Folha de S. Paulo


Análise

Lava Jato enquadra agressividade de Lula, e protestos ganham força

A inédita operação visando diretamente o ex-presidente Luiz Inácio Lula da Silva é uma demonstração pujante de força institucional da Operação Lava Jato e um reforço simbólico ao movimento que pede a saída do governo petista do poder. Ela ocorre justamente no momento em que o petista anunciou publicamente sua disposição de ir para o enfrentamento.

Com o crescente cerco da Lava Jato, mas não só ela, sobre si e sua família, Lula buscou vestir novamente o figurino de líder sindical raivoso. Com discursos inflados, decretou a morte do "Lulinha paz e amor" que envergava para não assustar as elites que conquistou e nutriu para ter dois bem-sucedidos mandatos à frente da Presidência.

De duas semanas para cá, criou site para tentar intimidar jornalistas. Prometeu processar Deus e o mundo. Esbravejou na Justiça, e obteve vitórias no intento, que não poderia ser investigado. Derrubou José Eduardo Cardozo da pasta da Justiça com a enésima queixa de que ele não controlava a PF que agora bateu à sua porta.

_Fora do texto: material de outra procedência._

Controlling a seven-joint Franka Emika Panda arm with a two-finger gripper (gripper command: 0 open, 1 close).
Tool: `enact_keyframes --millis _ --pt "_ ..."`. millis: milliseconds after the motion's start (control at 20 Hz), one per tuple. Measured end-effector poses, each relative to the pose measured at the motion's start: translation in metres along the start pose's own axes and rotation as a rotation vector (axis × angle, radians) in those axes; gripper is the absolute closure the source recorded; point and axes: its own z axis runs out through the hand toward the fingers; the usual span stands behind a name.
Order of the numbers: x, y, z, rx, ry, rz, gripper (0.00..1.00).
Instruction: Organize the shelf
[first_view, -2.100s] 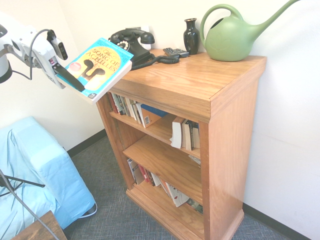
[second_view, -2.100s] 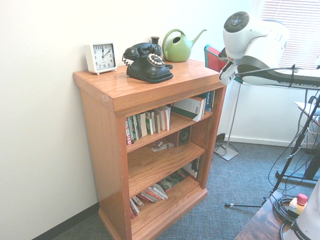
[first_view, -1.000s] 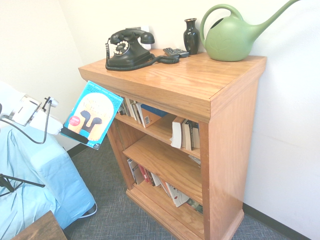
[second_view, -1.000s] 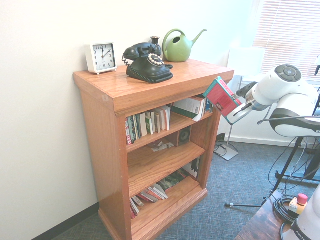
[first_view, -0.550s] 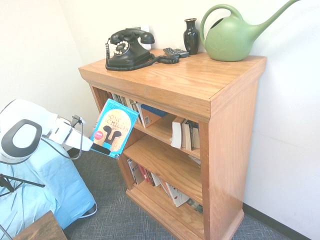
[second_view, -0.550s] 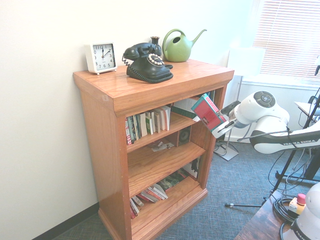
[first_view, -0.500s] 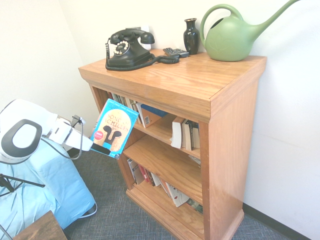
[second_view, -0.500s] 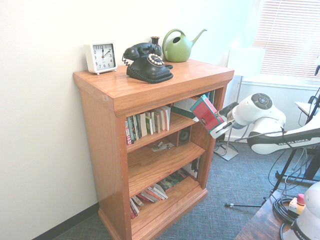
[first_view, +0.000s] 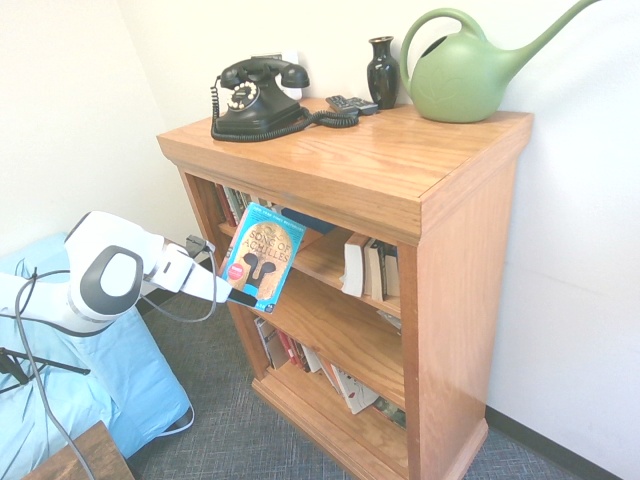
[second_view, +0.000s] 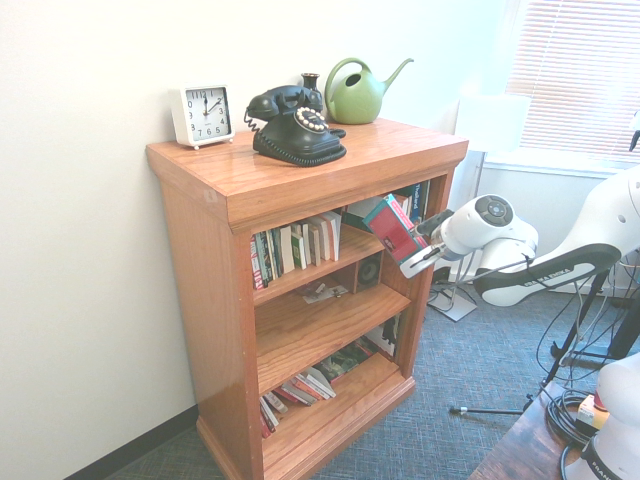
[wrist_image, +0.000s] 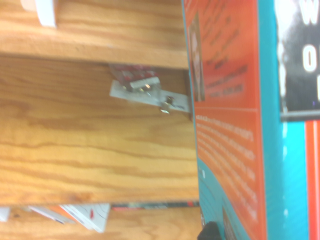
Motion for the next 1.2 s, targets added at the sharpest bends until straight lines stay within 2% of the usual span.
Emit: enact_keyframes --millis 550,950,1200 --pt "-0.010 -0.035 0.052 0.052 -0.062 -0.006 1.00" --pt "-0.002 -0.050 0.079 0.100 -0.115 0.033 1.00" --pt "-0.003 -0.065 0.081 0.143 -0.186 0.077 1.00"
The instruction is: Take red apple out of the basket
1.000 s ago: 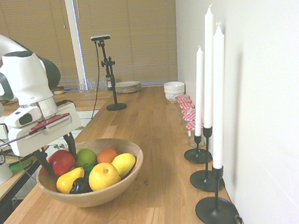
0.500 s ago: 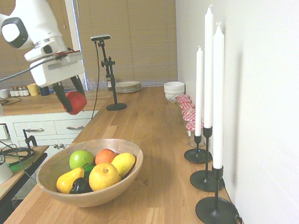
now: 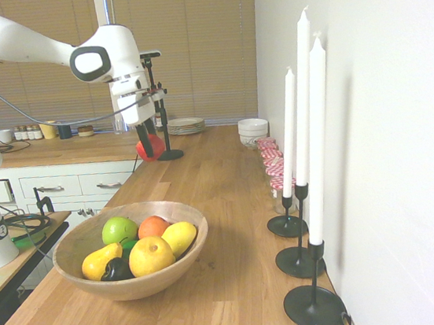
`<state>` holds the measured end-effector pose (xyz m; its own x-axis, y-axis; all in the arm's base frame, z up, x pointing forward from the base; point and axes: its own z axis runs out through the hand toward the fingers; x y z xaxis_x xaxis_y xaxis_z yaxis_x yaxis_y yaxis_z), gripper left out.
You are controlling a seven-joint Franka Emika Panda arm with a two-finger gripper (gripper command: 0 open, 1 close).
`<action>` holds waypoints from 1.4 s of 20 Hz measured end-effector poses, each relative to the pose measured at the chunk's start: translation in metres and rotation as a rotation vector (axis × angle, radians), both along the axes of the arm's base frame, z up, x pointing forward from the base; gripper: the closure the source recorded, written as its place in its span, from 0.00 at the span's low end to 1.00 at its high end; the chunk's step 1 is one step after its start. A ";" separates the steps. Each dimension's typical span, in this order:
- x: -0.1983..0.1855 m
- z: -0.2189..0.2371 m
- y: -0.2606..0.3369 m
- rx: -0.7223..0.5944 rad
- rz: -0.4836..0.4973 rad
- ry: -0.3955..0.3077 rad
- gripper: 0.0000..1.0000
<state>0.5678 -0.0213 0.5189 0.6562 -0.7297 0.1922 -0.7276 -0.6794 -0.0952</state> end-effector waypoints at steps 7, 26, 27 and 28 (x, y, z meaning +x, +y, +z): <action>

Deu no que deu. Como outros personagens, sendo João Santana e sua mulher exemplos mais recentes, sabem, a Lava Jato não perdoa soberba. Obviamente, ser implacável anda de mãos dadas com correção: para o bem do futuro da força-tarefa, é bom que haja motivos bem sólidos para tudo o que está acontecendo na manhã desta sexta.

O recado para os poderes constituídos é brutal. Como disse, no hoje longínquo 2014, um dos capitães da investigação, "não sobrará ninguém". Perguntei se isso incluiria os próceres do poder e a resposta foi um assertivo sorriso.

A reação, previsivelmente, será também de força. A imagem de carros de polícia na frente da casa de Lula certamente remeterá, para os que ainda o apoiam no espectro petistas-governista, ao sindicalista preso na ditadura militar. Lula irá usar a analogia, buscará a vitimização a fim de somar o martírio à sua usual hagiografia.

Isso pode dar certo, embora seja incerto dado que os indícios acumulados contra o petista são muito grandes –de quebra, sítios e apartamentos, a fração teoricamente menos grave do que se imputa no escopo da Lava Jato ao líder petista, são ícones de fácil assimilação pela sabedoria popular.

Ainda assim, é previsível também que subiu o grau de risco de confronto no próximo fim de semana, para quando está marcado o próximo protesto pedindo o impeachment de Dilma Rousseff. Militantes a soldo e apoiadores espontâneos de Lula, cada vez mais pertencentes a nichos com demandas específicas e autointituladas progressistas, talvez tentem fazer frente ao provável engrossamento do coro antipetista em centros urbanos.

Politicamente, é um prego no caixão cada vez mais fundo na terra do PT e do governo. No caso do partido, Lula é passado, presente e futuro sob ameaça. É o único presidenciável viável da sigla, com respeitável apoio popular, ainda que decadente de forma acelerada.

O cerco contra o líder encima um longo processo pelo qual os petistas e suas práticas reveladas são as responsáveis centrais, apesar do choro contra elites, imprensa e os suspeitos de sempre. Nesse sentido, o batismo da operação, Aletheia, remete ao desvelamento da verdade além das aparências. Soa apropriado, ainda que alguém possa implicar com a associação nazista do principal filósofo a trabalhar o conceito no século 20, Martin Heidegger.

Já para Dilma, que em outros momentos talvez até agradecesse ver o antigo mentor e não ela no centro do fogo, não há boa notícia possível. Após a pré-delação vazada do seu ex-líder no Senado Delcídio do Amaral (PT-MS) a colocar diretamente na mira da Lava Jato, a petista vê a queda em desgraça do homem que a criou politicamente –e a quem entregou a cabeça de Cardozo, numa demonstração de fraqueza compatível com sua baixíssima popularidade e com o esfarelamento econômico e político do país sob seu comando.

A queda de Lula, que, ressalte-se, nem de longe pode ser considerada definitiva, só favoreceria uma Dilma em momento de força, algo que não acontece desde os protestos de junho de 2013. Agora, mesmo com ambos estremecidos, restará um tentar apoiar-se no outro. Lula é mestre em ressurreições e tem a resiliência política mais conhecida do país, mas tal abraço poderá ser de afogados sob os jatos d´água de Curitiba.